В следующую секунду отталкиваюсь ботинком от асфальта и поджимаю ноги. Я взлетаю.
Подо мною город.
Вторая полоска свитера-море. В нём плещутся рыбы и сидят на выступающих камнях русалки. Когда я пристально смотрю в их лица, они начинают мне казаться постаревшими и уставшими. В каждой чешуе с их длинного хвоста-зеркало. В каждом моё лицо. Серое и не менее уставшее.
Тянется синий занавес над болотом. Водяной вычёсывает из бороды лягушат и мелкие камни. Я смеюсь. Лягушки квакают в бороде и осыпаются вниз, превращаясь в тину.
За болотом воют на все голоса и бросают галоши.
Я всё чаще сомневаюсь в том, что лучше. Быть громадным или быть совсем крошечным.

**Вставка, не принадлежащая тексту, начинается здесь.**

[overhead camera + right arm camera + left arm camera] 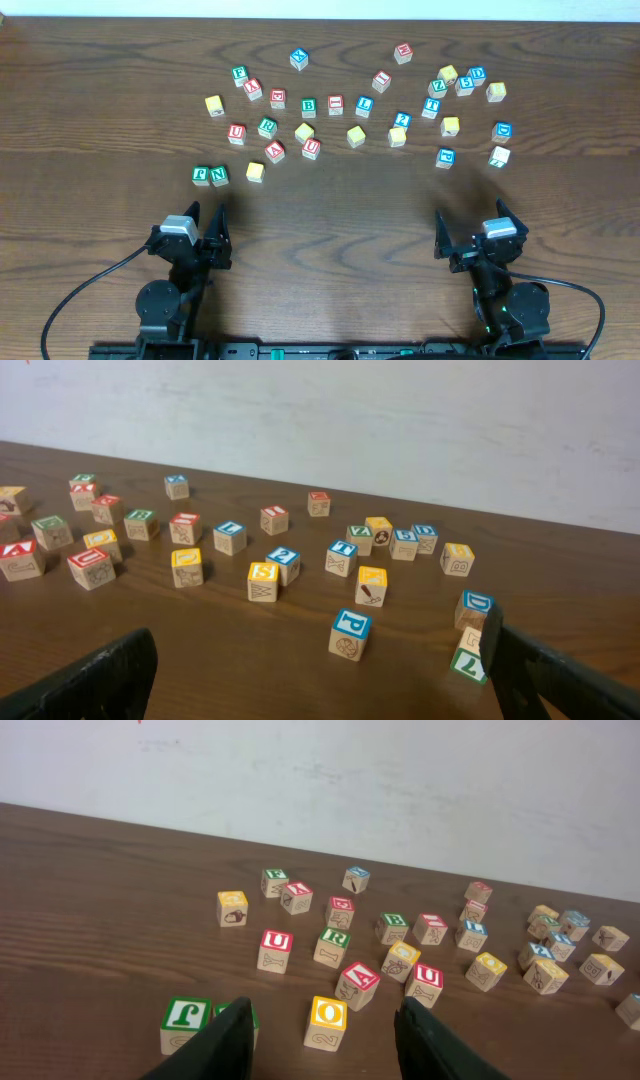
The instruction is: Spell out ROBOT
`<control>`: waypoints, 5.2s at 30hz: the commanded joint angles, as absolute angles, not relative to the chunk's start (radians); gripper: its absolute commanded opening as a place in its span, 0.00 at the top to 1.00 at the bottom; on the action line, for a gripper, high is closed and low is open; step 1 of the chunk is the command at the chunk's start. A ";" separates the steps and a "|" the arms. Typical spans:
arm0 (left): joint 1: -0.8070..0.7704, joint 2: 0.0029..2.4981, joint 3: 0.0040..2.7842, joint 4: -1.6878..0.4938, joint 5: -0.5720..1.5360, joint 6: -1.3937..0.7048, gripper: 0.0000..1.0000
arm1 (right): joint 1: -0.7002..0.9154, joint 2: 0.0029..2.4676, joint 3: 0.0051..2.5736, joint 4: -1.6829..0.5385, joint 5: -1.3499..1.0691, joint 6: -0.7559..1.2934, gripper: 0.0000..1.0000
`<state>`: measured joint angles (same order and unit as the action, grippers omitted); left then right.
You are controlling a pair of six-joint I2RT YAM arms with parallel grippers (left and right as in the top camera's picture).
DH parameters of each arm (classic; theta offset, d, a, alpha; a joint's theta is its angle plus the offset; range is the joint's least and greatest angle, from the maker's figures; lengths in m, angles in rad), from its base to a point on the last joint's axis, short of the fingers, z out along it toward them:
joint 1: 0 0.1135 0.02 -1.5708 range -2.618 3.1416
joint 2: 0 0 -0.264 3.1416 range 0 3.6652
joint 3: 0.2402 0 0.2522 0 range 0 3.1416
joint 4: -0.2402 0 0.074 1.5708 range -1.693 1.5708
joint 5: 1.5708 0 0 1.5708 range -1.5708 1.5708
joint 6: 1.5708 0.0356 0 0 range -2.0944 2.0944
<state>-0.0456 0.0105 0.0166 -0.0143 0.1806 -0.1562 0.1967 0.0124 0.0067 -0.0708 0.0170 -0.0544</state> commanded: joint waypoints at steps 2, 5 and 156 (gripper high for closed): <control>-0.039 0.004 0.004 -0.056 0.198 -0.146 0.55 | 0.191 0.007 0.006 -0.075 0.008 -0.039 0.01; -0.039 0.004 0.004 -0.056 0.198 -0.146 0.55 | 0.191 0.007 0.006 -0.075 0.008 -0.039 0.01; -0.184 2.177 1.794 -0.851 0.081 0.206 0.55 | 0.226 0.014 0.006 -0.075 0.008 -0.039 0.01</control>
<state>-0.1844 2.1708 1.7741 -0.8555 0.0975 0.1993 0.2203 0.0185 0.0067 -0.0708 0.0139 -0.0544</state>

Перёжёвываю металлический грузный пласт крыш и падаю вниз, успевая последним взглядом схватить суетящихся людей, вмиг сошедших с ума.
Ведь над ними теперь только небо.
Сплошное бесцветное небо.


                -28-
   
   У меня есть дурная привычка. Я часто мечтаю о том, что заведомо невозможно. Уехать в другой город, но обязательно с тобою.
Взять только тебя.
Я стою на самом высоком здании нашего города. Это местная ратуша. До неё не добираются даже бродячие коты, но зато здесь много птиц, названий некоторых я даже не знаю. Под моими ногами бесконечное количество этажей вниз, а значит множество кроватей, торшеров, шкафов, лиц, рук, ног.

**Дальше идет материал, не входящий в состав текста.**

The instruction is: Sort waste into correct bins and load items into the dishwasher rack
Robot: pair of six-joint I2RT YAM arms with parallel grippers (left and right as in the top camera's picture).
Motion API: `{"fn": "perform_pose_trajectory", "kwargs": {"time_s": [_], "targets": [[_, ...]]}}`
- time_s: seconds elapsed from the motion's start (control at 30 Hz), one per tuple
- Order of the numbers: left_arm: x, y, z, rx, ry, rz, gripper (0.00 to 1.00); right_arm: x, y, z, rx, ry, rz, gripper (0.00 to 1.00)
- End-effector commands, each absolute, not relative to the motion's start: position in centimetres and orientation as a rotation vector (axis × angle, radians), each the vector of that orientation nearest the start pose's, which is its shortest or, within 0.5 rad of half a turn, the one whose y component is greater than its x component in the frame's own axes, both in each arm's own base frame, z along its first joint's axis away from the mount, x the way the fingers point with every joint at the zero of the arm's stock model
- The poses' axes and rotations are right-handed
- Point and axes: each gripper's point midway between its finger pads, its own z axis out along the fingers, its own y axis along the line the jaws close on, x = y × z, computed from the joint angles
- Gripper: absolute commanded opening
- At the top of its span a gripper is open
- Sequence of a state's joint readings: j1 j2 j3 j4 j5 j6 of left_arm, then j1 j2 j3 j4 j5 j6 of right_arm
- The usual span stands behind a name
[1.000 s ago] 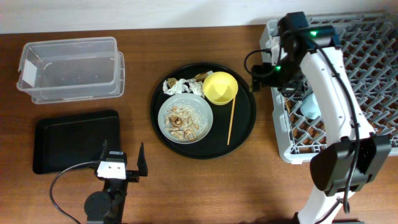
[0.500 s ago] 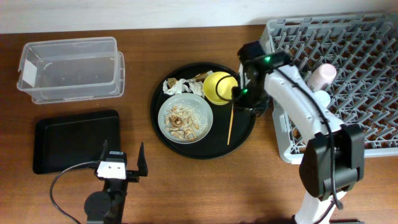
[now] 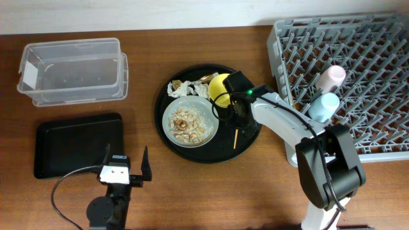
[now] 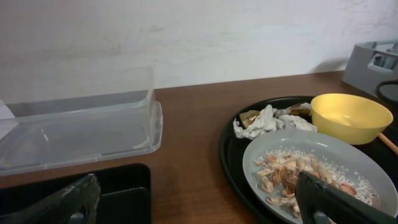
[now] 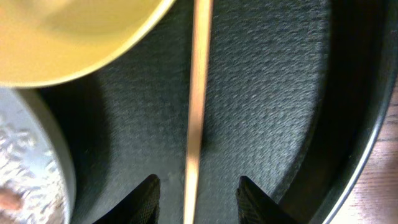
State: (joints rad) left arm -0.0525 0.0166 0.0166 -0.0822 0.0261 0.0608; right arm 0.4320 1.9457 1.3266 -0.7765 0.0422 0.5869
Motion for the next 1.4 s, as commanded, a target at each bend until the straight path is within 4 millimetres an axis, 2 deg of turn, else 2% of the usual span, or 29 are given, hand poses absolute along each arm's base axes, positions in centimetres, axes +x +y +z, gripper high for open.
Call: {"fn": "perform_pose_trajectory", "kwargs": {"time_s": [0.0, 0.13, 0.27, 0.43, 0.67, 1.0, 1.07, 1.13, 1.23, 1.37], "targets": [[24.6, -1.8, 15.5, 0.124, 1.653, -0.006, 0.99, 36.7, 15.0, 2.5, 0.324, 2.896, 0.004, 0.41], [24.6, -1.8, 15.5, 0.124, 1.653, -0.006, 0.99, 37.5, 14.9, 2.7, 0.352, 2.857, -0.008, 0.35], [24.6, -1.8, 15.5, 0.124, 1.653, -0.006, 0.99, 37.6, 15.2, 2.2, 0.342, 2.857, -0.005, 0.35], [24.6, -1.8, 15.5, 0.124, 1.653, -0.006, 0.99, 37.2, 16.0, 0.7, 0.309, 2.88, -0.029, 0.35], [24.6, -1.8, 15.5, 0.124, 1.653, -0.006, 0.99, 37.4, 15.6, 0.6, 0.307, 2.866, -0.069, 0.35], [24.6, -1.8, 15.5, 0.124, 1.653, -0.006, 0.99, 37.0, 15.2, -0.8, 0.306, 2.892, -0.114, 0.34], [24.6, -1.8, 15.5, 0.124, 1.653, -0.006, 0.99, 37.0, 15.2, -0.8, 0.306, 2.892, -0.114, 0.27], [24.6, -1.8, 15.5, 0.124, 1.653, -0.006, 0.99, 37.0, 15.3, -0.8, 0.306, 2.893, -0.109, 0.13], [24.6, -1.8, 15.5, 0.124, 1.653, -0.006, 0.99, 37.1, 15.2, -0.4, 0.308, 2.887, -0.105, 0.04], [24.6, -1.8, 15.5, 0.124, 1.653, -0.006, 0.99, 37.6, 14.4, 2.5, 0.332, 2.862, -0.102, 0.04]]}}
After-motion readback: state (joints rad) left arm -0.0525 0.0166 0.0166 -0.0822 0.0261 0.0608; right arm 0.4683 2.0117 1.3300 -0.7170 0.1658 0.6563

   У меня открыты глаза. Я рассыпаю белый порошок. Хорошо, что он не превращается в снег.

               -29-

   Ничего не было. Белые стены, грязно-серый пол и пальцы ног путаются в пододеяльнике. Вместо окон здесь огромные круги, в них нет стёкол, потому, когда идёт дождь, он попадает в комнату. По утрам я подхожу к этим кругам и трогаю их внутри по контуру, с них осыпается песок и на ощупь это как ресницы. Только длинные и сухие.

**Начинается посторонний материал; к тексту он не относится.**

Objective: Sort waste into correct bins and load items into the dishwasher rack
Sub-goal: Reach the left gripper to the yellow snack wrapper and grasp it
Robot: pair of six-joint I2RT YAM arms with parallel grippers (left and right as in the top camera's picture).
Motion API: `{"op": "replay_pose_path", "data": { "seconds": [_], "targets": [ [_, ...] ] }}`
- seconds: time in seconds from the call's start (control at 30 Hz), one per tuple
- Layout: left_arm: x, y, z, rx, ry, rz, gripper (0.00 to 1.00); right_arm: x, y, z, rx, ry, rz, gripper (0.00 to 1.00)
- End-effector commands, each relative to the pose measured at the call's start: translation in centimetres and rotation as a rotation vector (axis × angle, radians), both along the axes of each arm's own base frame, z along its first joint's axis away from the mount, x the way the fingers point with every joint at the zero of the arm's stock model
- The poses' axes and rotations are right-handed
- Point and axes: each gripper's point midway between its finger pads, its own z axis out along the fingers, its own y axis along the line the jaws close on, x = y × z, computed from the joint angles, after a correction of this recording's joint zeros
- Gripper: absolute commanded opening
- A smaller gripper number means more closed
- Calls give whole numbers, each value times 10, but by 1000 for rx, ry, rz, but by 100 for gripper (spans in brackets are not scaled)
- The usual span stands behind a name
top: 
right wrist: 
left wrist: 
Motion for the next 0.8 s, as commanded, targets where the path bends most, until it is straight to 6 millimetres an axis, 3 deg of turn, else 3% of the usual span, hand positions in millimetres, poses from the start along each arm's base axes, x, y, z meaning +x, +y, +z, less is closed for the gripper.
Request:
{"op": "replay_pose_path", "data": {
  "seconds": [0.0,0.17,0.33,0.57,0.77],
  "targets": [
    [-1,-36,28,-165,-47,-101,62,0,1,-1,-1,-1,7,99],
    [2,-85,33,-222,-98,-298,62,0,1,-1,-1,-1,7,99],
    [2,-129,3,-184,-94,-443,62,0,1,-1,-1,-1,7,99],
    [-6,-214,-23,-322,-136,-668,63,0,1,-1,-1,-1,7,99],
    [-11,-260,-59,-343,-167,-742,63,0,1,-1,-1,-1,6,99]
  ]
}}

   Это мой дом,  на его лице пустые глаза. Через них пролетают птицы и проносятся снежные вихри. Я взял два ватмана, нарисовал на каждом огромный глаз и раскрасил их в цвет травы после дождя, после чего вставил эти картины в круги.  Дом хлопал ресницами с непривычки и от крошившегося песка на зрачках появлялись пятна.